**TASK TO CARRY OUT**
Go through the data below and gather each line containing "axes".

**MATERIAL FOR THIS EXERCISE**
::::::::
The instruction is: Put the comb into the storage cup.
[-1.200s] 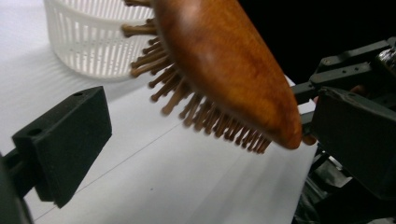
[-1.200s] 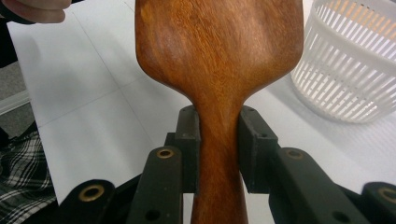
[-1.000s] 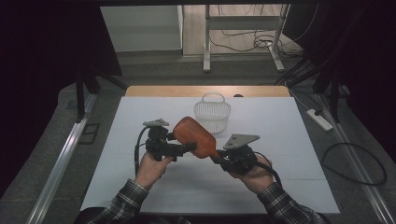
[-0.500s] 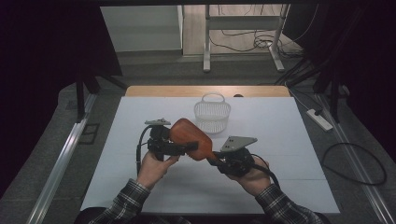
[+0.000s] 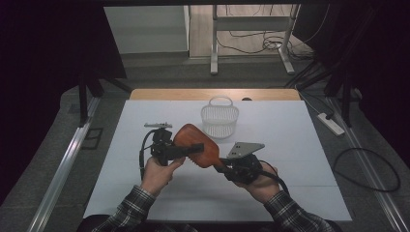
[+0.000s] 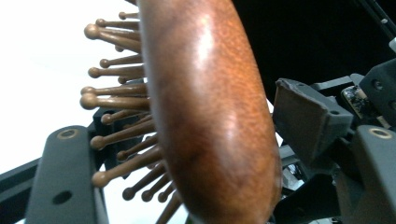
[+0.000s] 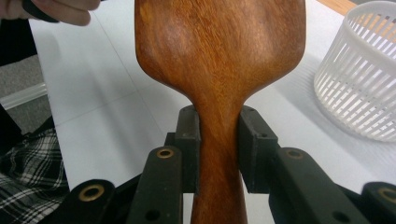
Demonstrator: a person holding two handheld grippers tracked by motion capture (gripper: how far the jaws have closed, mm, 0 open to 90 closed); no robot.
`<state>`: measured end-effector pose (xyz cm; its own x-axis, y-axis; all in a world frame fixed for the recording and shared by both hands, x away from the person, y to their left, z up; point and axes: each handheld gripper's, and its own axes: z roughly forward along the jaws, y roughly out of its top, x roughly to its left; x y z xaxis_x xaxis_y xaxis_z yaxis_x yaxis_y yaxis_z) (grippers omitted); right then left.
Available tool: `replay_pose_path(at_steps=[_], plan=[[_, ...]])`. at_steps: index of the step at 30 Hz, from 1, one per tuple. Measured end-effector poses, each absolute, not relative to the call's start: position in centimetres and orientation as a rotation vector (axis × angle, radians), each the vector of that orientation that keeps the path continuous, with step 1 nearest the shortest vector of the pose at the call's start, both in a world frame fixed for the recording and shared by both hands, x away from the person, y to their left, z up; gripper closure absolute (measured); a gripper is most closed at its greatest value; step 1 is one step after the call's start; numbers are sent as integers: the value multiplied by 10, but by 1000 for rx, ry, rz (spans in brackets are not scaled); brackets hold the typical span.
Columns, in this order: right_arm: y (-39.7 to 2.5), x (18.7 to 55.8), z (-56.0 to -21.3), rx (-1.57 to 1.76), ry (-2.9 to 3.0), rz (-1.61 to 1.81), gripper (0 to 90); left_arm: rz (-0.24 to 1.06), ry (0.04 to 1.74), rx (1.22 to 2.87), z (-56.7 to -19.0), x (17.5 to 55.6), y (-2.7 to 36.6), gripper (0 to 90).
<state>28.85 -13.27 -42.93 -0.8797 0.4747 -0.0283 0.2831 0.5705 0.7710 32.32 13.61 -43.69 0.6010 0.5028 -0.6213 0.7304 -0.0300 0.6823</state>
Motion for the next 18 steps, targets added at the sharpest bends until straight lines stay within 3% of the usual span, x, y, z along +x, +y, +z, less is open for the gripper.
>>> replay_pose_path(at_steps=[12, 18], plan=[[-127, 289, -438, 610, 2597, 1118, 718, -322, 976, 1648, -432, 319, 137, 522], [-126, 290, -440, 604, 2599, 1100, 717, -328, 962, 1649, -431, 318, 136, 582]])
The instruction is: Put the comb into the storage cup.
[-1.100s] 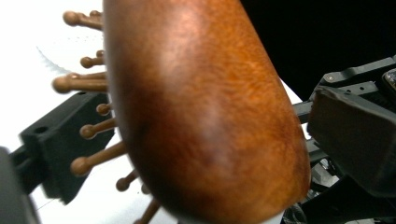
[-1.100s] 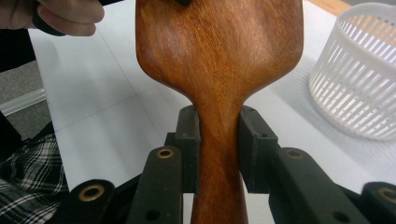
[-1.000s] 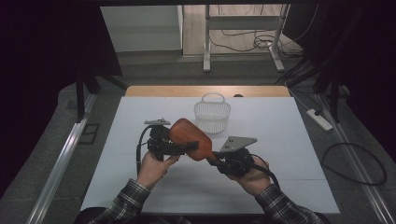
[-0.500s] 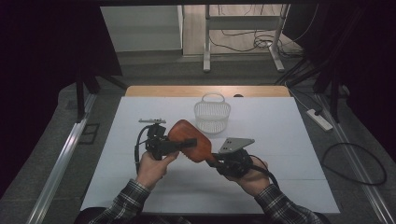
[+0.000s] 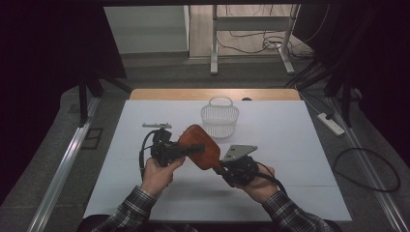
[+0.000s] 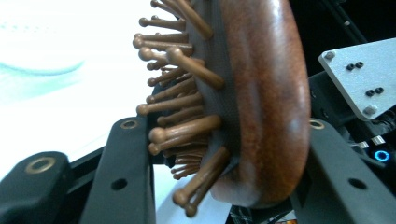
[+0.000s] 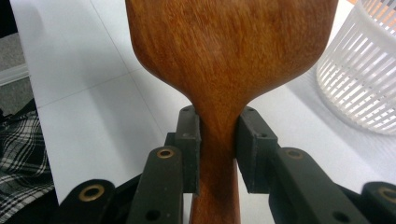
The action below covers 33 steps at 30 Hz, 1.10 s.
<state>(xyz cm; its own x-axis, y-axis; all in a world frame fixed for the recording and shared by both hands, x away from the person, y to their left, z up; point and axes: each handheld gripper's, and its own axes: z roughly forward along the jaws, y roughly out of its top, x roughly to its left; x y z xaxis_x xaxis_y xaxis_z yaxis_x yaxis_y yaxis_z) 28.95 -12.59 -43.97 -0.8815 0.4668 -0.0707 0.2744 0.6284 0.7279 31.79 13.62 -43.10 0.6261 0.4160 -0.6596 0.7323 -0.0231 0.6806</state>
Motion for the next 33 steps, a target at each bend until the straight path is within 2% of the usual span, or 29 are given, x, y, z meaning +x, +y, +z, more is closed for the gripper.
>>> replay_pose_path(at_steps=[6, 22, 33], plan=[[-126, 291, -439, 596, 2590, 1121, 696, -309, 947, 1653, -428, 316, 136, 605], [-129, 293, -435, 610, 2581, 1137, 303, -194, 946, 1693, -419, 314, 143, 605], [-138, 298, -432, 672, 2611, 1196, 166, -157, 936, 1714, -414, 315, 146, 604]])
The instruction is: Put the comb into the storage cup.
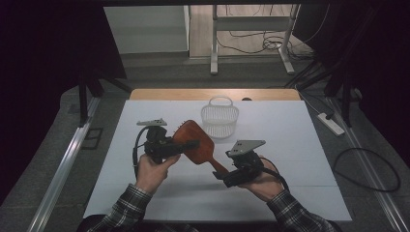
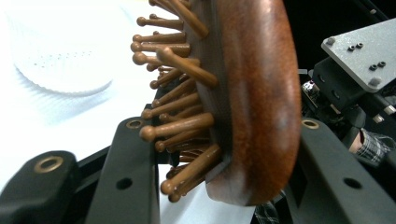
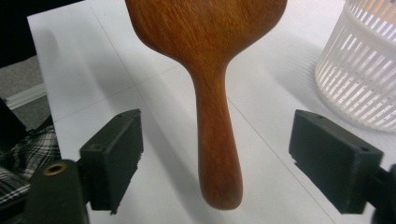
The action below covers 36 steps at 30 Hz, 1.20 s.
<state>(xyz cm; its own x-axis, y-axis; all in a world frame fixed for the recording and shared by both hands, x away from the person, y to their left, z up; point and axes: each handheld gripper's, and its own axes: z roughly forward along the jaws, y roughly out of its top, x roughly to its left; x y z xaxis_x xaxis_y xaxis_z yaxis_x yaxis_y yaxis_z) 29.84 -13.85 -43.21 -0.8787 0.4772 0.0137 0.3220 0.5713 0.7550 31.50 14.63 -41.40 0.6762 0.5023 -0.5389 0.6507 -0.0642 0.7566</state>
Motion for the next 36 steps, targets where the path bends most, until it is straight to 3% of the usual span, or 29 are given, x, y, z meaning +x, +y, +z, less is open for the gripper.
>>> replay_pose_path(at_steps=[14, 36], plan=[[-149, 303, -434, 729, 2635, 1204, 2, -100, 923, 1749, -401, 319, 149, 603], [-181, 295, -439, 782, 2612, 1140, 0, -43, 927, 1756, -377, 339, 154, 601]])
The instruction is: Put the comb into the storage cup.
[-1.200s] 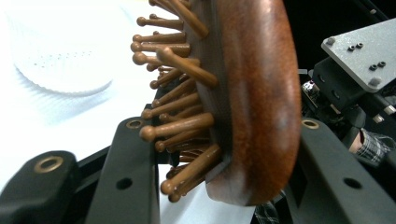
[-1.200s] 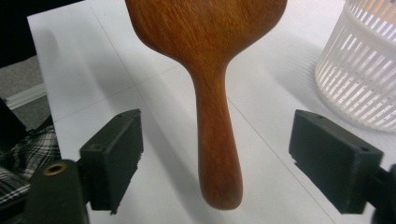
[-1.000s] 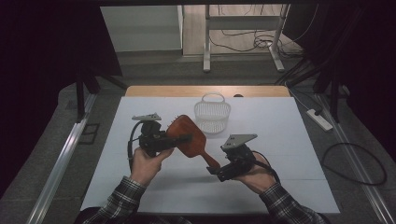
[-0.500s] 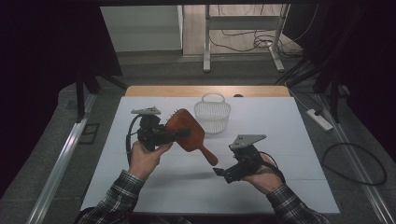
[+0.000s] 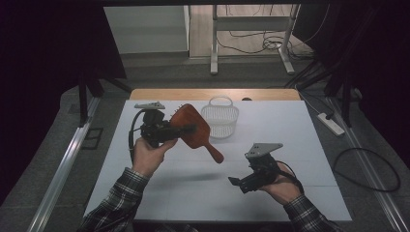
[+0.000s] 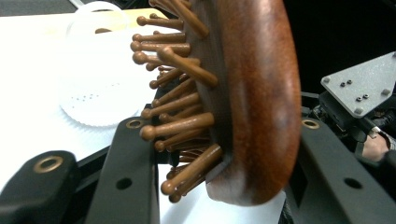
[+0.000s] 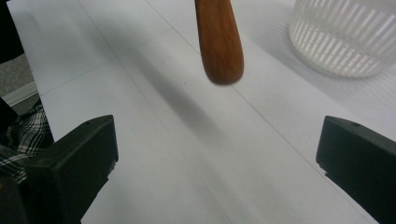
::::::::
**WRITTEN ANSWER**
`<state>`: measured end-effector pose (xyz cm; its own x-axis, y-axis; all in a world frame fixed for the recording and shared by both hands, x away from the person, y to their left, z up; point and axes: each handheld gripper's, and its own axes: z roughly forward along the jaws, y roughly out of its top, x roughly to its left; x y z xaxis_x xaxis_y xaxis_z yaxis_x yaxis_y yaxis_z) (grippers omitted); right then left.
<state>(xyz cm; its own x-axis, y-axis; all in a world frame fixed for the recording and shared by both hands, x away from the person, y to their left, z up; point and axes: each handheld gripper's, and its own axes: z roughly forward along the jaws, y roughly out of its top, x roughly to its left; x y z xaxis_x xaxis_y xaxis_z yaxis_x yaxis_y yaxis_z) 28.95 -12.59 -43.97 -0.8815 0.4668 -0.0707 0.2744 0.6284 0.7279 31.79 13.62 -43.10 0.6261 0.4160 -0.6596 0.7323 -0.0231 0.6806</state>
<state>(xyz cm; its own x-axis, y-axis; all in a world frame fixed for the recording and shared by both hands, x away from the person, y to their left, z up; point and axes: each handheld gripper's, and its own axes: z roughly forward along the jaws, y roughly out of its top, x roughly to its left; x y z xaxis_x xaxis_y xaxis_z yaxis_x yaxis_y yaxis_z) 29.84 -13.85 -43.21 -0.8787 0.4772 0.0137 0.3220 0.5713 0.7550 31.50 14.63 -41.40 0.6762 0.5023 -0.5389 0.6507 -0.0642 0.7566</state>

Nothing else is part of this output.